Methane capture at room temperature: adsorption on cubic δ-MoC and orthorhombic β-Mo2C molybdenum carbide (001) surfaces

Abstract

Based on periodic Density Functional Theory (DFT) calculations, carried out using a standard generalized gradient approximation type exchange–correlation functional including or not van der Waals dispersive forces, the ability of the cubic δ-MoC(001) surface to capture methane at room temperature is suggested. Adsorption on the orthorhombic β-Mo₂C(001) surfaces, with two possible terminations, has been also considered and, in each case, several molecular orientations have been tested with one, two, or three hydrogen atoms pointing towards the surface on all high-symmetry adsorption sites. The DFT results indicate that the δ-MoC(001) surface shows a better affinity towards CH₄ than β-Mo₂C(001). The calculated adsorption energy values on δ-MoC(001) surfaces are larger, and hence better, than on other methane capturing materials such as metal organic frameworks.
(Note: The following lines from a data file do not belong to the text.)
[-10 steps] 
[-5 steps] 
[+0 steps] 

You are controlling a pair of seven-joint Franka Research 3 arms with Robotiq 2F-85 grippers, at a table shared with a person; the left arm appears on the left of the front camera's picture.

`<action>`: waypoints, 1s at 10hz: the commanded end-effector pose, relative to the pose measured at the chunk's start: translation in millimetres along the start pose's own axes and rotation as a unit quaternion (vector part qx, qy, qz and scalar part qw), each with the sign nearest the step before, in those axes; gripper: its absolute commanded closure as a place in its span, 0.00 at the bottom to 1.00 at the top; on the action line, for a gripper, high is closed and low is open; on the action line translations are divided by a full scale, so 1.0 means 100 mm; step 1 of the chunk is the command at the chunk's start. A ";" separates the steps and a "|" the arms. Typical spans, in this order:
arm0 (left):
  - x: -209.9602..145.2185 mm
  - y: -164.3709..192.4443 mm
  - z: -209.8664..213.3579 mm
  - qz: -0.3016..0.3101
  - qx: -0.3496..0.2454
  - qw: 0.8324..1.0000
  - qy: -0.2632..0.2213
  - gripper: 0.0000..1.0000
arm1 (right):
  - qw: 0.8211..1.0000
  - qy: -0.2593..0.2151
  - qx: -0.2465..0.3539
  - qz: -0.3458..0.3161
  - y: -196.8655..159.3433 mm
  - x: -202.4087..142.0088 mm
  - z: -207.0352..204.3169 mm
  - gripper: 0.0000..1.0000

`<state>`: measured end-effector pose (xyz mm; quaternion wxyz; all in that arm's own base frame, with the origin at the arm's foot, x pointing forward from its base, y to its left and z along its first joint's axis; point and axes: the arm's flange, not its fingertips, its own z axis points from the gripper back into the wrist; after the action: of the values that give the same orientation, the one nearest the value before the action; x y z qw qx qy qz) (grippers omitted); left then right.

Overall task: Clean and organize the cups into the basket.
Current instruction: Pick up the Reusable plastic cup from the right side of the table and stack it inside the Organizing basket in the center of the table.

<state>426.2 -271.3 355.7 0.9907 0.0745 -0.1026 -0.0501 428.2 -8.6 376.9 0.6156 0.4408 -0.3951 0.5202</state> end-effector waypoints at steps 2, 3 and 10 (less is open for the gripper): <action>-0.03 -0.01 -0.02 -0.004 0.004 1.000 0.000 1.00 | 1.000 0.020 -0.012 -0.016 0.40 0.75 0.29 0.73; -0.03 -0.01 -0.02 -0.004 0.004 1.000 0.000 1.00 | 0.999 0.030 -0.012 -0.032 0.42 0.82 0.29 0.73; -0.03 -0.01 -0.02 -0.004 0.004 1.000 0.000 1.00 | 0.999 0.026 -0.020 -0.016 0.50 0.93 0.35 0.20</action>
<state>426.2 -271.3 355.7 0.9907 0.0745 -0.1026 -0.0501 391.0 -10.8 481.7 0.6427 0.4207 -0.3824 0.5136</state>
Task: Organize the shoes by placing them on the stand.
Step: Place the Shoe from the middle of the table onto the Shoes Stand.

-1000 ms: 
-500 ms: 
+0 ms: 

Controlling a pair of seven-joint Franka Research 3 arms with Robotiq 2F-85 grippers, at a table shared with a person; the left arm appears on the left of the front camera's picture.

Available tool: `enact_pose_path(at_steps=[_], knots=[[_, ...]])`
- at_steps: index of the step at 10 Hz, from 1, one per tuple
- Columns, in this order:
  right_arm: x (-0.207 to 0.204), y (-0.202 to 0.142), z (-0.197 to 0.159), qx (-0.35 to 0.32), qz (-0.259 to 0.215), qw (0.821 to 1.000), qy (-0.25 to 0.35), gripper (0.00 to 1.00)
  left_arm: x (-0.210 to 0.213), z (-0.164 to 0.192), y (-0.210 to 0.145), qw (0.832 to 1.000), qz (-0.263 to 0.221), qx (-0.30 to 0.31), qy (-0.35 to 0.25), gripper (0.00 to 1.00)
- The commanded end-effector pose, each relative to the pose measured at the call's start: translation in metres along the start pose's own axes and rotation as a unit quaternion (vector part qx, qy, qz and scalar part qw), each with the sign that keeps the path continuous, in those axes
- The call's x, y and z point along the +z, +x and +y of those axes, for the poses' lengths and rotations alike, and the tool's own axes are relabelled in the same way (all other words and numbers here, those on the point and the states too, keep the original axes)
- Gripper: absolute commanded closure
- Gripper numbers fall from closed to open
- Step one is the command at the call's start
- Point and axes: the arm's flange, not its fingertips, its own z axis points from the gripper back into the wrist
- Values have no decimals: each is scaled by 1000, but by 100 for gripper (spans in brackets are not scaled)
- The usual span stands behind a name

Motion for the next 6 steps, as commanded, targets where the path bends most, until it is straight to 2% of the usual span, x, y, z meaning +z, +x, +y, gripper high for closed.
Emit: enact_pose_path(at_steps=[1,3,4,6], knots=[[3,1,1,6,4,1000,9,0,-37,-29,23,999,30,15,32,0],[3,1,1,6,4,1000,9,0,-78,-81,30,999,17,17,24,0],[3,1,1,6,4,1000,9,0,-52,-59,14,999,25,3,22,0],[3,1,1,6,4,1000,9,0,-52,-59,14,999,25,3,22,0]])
Besides, the theoretical desorption temperature values estimated from the Redhead equation indicate that methane would desorb at 330 K when adsorbed on the δ-MoC(001) surface, whereas this temperature is lower than 150 K when the adsorption involves β-Mo₂C(001). Despite this, adsorbed methane presents a very similar structure compared to the isolated molecule, due to a weak molecular interaction between the adsorbate and the surface. Therefore, the activation of methane molecules is not observed, so these surfaces are, in principle, not recommended as possible methane dry reforming catalysts.